THE DATA –
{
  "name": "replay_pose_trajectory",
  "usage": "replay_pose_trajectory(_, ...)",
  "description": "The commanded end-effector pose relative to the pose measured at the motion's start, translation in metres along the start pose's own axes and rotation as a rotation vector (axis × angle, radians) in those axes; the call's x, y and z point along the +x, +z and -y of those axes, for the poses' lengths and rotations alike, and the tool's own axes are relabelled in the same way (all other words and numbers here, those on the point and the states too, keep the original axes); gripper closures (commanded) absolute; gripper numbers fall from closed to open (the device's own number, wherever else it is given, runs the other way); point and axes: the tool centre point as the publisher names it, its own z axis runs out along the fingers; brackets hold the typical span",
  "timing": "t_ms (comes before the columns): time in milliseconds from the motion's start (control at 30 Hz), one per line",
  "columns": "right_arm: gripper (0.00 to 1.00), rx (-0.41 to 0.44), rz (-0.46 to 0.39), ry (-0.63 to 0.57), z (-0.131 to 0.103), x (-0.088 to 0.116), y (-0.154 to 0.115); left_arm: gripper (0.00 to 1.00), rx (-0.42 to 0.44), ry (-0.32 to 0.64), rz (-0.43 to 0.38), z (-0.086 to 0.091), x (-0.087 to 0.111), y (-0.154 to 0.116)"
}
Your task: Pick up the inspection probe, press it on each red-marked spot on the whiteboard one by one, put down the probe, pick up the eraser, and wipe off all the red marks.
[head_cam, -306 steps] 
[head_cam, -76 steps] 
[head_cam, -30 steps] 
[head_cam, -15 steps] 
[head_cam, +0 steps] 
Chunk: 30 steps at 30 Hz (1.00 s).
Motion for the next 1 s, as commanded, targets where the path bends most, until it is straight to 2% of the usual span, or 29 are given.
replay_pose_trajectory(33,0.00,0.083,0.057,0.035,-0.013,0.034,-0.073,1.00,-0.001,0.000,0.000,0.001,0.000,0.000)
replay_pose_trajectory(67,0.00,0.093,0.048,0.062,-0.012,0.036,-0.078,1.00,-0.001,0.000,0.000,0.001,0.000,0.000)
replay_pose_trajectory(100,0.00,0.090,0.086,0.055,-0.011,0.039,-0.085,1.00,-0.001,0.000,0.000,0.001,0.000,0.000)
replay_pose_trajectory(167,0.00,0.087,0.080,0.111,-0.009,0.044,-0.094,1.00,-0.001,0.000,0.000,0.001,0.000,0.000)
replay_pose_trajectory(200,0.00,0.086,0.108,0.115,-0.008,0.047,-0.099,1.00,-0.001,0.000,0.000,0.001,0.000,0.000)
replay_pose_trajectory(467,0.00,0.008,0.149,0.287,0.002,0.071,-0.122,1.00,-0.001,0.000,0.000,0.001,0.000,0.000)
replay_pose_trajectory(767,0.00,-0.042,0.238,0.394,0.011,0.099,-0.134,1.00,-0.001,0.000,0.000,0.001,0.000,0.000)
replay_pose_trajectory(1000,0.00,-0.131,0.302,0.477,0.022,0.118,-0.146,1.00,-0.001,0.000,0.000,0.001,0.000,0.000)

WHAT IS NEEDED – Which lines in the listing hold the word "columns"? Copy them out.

EXERCISE ANSWER –
  "timing": "t_ms (comes before the columns): time in milliseconds from the motion's start (control at 30 Hz), one per line",
  "columns": "right_arm: gripper (0.00 to 1.00), rx (-0.41 to 0.44), rz (-0.46 to 0.39), ry (-0.63 to 0.57), z (-0.131 to 0.103), x (-0.088 to 0.116), y (-0.154 to 0.115); left_arm: gripper (0.00 to 1.00), rx (-0.42 to 0.44), ry (-0.32 to 0.64), rz (-0.43 to 0.38), z (-0.086 to 0.091), x (-0.087 to 0.111), y (-0.154 to 0.116)"

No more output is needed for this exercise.